I have finished a rather interesting book written nearly half a century ago by a man who, as a public educator, had quite a right to hold opinions on public education. What follows is an abbreviated quote of what he had to say:

First, as written from his own point of view:

“In my view there is a sense in which education ought to be democratic and another sense in which it ought not. It ought to be democratic in the sense of being available, without distinction of sex, colour, class, race, or religion, to all who can - and will - diligently accept it. But once the young people are inside the school there must be no attempt to establish a factitious egalitarianism between the idlers and dunces on the one hand and the clever and industrious on the other. A modern nation needs a very large class of genuinely educated people and it is the primary function of schools and universities to supply them. To lower standards or disguise inequalities is fatal.”

Then, as written from the view of an enemy of the human race:

“In that promising land the spirit of I’m as good as you has already become something more than a generally social influence. It begins to work itself into their educational system . . . The basic principle of the new education is to be that dunces and idlers must not be made to feel inferior to intelligent and industrious pupils . . . At schools, the children who are too stupid or lazy to learn languages and mathematics and elementary science can be set to doing the things that children used to do in their spare time. Let them, for example, make mud pies and call it modelling. But all the time there must be no faintest hint that they are inferior to the children who are at work. Whatever nonsense they are engaged in must have - I believe the English already use the phrase - ‘parity of esteem’ . . . The bright pupil thus remains democratically fettered to his own age group throughout his school career, and a boy who would be capable of tackling Aeschylus or Dante sits listening to his coeval’s attempts to spell out A CAT SAT ON A MAT.

In a word, we may reasonably hope for the virtual abolition of education when I’m as good as you has fully had its way. All incentives to learn and all penalties for not learning will vanish. The few who might want to learn will be prevented; who are they to overtop their fellows? And anyway the teachers - or should I say, nurses? - will be far too busy reassuring the dunces and patting them on the back to waste any time on real teaching. We shall no longer have to plan and toil to spread imperturbable conceit and incurable ignorance among men. The little vermin themselves will do it for us.”
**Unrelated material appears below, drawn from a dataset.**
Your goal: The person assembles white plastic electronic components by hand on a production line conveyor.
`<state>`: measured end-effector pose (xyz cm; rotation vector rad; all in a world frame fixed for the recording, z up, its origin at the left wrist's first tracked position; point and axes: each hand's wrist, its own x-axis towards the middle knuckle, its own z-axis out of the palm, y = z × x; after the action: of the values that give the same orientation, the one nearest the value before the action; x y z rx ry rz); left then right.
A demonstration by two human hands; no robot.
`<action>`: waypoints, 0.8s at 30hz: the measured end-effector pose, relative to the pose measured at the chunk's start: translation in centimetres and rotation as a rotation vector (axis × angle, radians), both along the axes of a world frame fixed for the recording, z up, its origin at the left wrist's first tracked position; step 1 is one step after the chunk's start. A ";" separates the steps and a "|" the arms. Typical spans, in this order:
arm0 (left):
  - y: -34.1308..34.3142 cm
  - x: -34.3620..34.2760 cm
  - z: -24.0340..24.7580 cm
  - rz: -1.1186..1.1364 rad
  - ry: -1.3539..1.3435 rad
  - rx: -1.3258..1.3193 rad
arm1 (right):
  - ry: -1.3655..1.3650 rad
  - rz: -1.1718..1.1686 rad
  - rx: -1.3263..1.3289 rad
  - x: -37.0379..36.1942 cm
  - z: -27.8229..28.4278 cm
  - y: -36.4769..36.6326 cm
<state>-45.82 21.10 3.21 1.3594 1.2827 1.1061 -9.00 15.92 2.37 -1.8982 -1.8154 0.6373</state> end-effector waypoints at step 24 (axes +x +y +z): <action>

Perhaps if you have looked very hard into America’s present-day educational system, you have seen something of this very sort going on. Perhaps I also ought to qualify the previous quotations by making several pertinent remarks. First, you might be interested to know that the man who wrote this admitted (even from nearly 50 years ago!) that he was writing specifically about the American educational system. Second, that said man was British (which is why he spelled color with a “u” and added an extra "l" to modeling). Third, that this man happens to be C.S. Lewis. The book, if you haven’t read it, is The Screwtape Letters, and the quotes are taken from an ending addition, “Screwtape Proposes a Toast.”